Parque jurásico turcomano
En el extremo este de Turkmenistán, una zona actualmente árida y montañosa, se encuentra la llamada ‘Meseta de los dinosaurios’, con uno de los conjuntos de huellas fosilizadas más importantes del mundo. En total, hay alrededor de 2.500 huellas, que datan de hace unos 150 millones de años, y algunas de ellas llegan a los 70 centímetros de largo y 65 de ancho.

Los mejores caballos y la mayor alfombra del mundo
Más allá del melón, otros dos símbolos del país asiático son sus increíbles alfombras hechas a mano y sus caballos de la raza Akhal-Teké. Las primeras, que incluso están presentes en la bandera del país, se consideran entre las de mayor calidad del mundo. Los ejemplares más raros y valiosos se guardan en el Museo Nacional de Alfombras en Asjabad, que alberga la alfombra tejida a mano más grande del planeta. Elaborada por 40 personas durante siete meses, tiene 21,5 metros de largo, 14 de ancho y pesa 1200 kilogramos.

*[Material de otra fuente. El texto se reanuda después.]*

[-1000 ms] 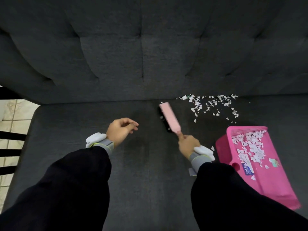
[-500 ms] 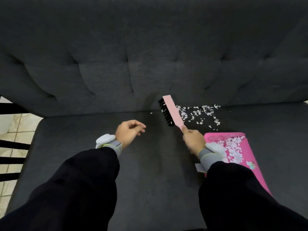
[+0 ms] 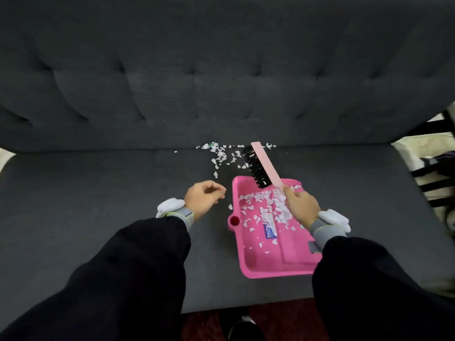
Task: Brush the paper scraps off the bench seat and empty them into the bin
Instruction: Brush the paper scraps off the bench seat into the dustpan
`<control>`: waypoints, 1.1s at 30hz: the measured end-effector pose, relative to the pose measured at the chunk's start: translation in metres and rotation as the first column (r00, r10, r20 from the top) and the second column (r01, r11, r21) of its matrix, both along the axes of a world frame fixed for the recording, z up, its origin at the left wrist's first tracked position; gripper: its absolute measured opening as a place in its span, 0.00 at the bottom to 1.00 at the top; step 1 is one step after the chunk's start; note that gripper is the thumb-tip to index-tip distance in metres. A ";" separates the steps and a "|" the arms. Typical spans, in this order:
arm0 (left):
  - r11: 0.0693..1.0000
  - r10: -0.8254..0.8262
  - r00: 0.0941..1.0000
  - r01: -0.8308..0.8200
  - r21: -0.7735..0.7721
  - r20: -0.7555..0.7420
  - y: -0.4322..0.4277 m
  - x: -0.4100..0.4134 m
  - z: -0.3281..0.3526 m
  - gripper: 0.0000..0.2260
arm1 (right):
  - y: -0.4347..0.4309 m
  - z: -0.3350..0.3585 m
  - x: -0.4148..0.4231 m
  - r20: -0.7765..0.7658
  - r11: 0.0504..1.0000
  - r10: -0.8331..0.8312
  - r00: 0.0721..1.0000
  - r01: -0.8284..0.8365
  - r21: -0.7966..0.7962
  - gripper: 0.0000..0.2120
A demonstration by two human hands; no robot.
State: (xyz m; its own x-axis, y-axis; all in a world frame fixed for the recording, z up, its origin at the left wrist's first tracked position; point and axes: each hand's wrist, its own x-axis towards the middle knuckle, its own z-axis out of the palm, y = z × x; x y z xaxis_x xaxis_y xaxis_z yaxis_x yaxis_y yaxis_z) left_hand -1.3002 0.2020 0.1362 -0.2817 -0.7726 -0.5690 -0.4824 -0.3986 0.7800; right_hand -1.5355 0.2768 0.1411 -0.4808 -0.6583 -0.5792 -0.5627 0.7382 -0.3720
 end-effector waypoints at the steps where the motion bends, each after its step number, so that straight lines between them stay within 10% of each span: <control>1: 1.000 -0.028 0.999 0.028 -0.004 0.029 0.008 -0.008 -0.003 0.07 | 0.006 -0.003 -0.007 0.004 1.000 -0.023 1.000 0.023 0.001 0.27; 13: 0.998 -0.045 0.988 0.051 -0.034 0.150 0.044 -0.057 -0.028 0.35 | 0.040 -0.030 -0.038 0.139 0.994 -0.092 0.986 0.100 -0.052 0.25; 21: 0.998 -0.030 0.981 0.018 0.065 0.190 0.058 -0.048 -0.037 0.15 | 0.034 -0.037 -0.035 0.203 0.988 -0.121 0.972 0.138 -0.072 0.25; 33: 0.978 0.146 0.912 -0.074 -0.196 0.383 -0.014 0.052 -0.010 0.14 | -0.012 -0.017 0.000 0.298 0.971 -0.033 0.954 0.101 -0.217 0.29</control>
State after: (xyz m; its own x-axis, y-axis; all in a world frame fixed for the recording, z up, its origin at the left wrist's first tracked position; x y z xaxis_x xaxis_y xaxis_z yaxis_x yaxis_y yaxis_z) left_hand -1.2479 0.1880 0.1266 0.0297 -0.8821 -0.4701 -0.7247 -0.3430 0.5977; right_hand -1.5358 0.2647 0.1244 -0.3616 -0.7607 -0.5390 -0.3572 0.6471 -0.6736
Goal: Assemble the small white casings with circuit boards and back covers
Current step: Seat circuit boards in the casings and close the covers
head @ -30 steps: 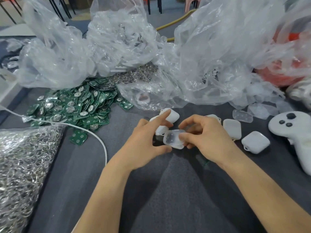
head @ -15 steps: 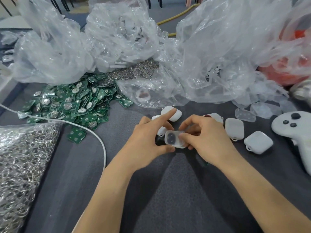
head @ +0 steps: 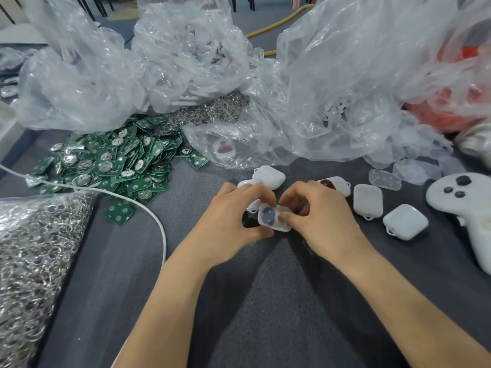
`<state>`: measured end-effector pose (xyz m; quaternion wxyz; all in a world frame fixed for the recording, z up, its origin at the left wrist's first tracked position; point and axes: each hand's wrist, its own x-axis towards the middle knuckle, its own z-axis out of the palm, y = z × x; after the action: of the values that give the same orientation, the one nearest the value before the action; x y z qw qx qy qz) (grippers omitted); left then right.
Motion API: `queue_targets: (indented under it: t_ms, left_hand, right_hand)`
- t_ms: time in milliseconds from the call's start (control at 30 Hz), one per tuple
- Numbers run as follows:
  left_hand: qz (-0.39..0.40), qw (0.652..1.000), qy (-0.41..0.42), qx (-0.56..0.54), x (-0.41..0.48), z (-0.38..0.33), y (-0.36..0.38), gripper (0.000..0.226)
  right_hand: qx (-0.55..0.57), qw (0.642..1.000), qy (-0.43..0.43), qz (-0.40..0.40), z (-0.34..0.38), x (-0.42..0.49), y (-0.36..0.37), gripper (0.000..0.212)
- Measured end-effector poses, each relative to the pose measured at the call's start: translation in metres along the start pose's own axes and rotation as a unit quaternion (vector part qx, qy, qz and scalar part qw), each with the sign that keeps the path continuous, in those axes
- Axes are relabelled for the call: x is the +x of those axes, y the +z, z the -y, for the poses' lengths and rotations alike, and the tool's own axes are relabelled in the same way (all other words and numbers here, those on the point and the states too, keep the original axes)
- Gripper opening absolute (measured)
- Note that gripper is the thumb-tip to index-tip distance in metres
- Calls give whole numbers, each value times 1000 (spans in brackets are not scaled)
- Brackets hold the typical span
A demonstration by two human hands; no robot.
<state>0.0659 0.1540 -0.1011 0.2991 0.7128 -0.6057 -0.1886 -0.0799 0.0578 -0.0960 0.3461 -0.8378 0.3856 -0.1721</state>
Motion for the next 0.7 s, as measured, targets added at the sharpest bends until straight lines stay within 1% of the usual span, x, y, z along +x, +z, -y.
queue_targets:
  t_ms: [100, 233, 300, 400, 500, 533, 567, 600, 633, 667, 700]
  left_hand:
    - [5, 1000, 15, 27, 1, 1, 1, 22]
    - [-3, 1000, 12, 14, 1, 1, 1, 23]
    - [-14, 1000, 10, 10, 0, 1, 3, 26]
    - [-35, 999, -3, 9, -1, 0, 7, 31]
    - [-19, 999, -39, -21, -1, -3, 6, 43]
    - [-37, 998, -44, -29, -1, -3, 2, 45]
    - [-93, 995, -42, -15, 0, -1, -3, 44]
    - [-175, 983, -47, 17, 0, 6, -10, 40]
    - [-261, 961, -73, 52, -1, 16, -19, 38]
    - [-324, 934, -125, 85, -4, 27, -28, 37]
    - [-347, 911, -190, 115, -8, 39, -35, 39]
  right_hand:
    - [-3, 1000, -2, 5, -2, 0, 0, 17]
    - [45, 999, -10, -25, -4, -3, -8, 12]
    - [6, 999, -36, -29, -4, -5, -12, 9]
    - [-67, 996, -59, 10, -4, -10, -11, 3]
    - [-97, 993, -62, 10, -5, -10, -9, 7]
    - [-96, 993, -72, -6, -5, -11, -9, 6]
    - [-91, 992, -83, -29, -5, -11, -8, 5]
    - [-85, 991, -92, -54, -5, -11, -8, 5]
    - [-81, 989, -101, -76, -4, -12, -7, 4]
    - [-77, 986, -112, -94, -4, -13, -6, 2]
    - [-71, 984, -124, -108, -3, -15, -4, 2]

El caballo Akhal-Teké, otro motivo de orgullo para los turcomanos, se une a los estampados de alfombra en el escudo de Turkmenistán. Se cree que esta noble raza es una de las más antiguas del mundo, pues tiene unos 5.000 años. Al igual que el melón, ambos símbolos cuentan con fiestas nacionales en su honor.

La capital de los récords
Asjabad, una ciudad que crece con cada año, destaca por sus anchas avenidas, numerosos parques y fuentes, y una espectacular y pomposa arquitectura. Entre los varios récords Guinness que colecciona la capital turkmena, el que saltará a la vista durante la visita es que se trata de la ciudad con más edificios de mármol blanco del planeta: un total de 543, para ser exactos. También cuenta con la mayor noria empotrada del mundo y el mayor conjunto de fuentes, además de la ya mencionada alfombra.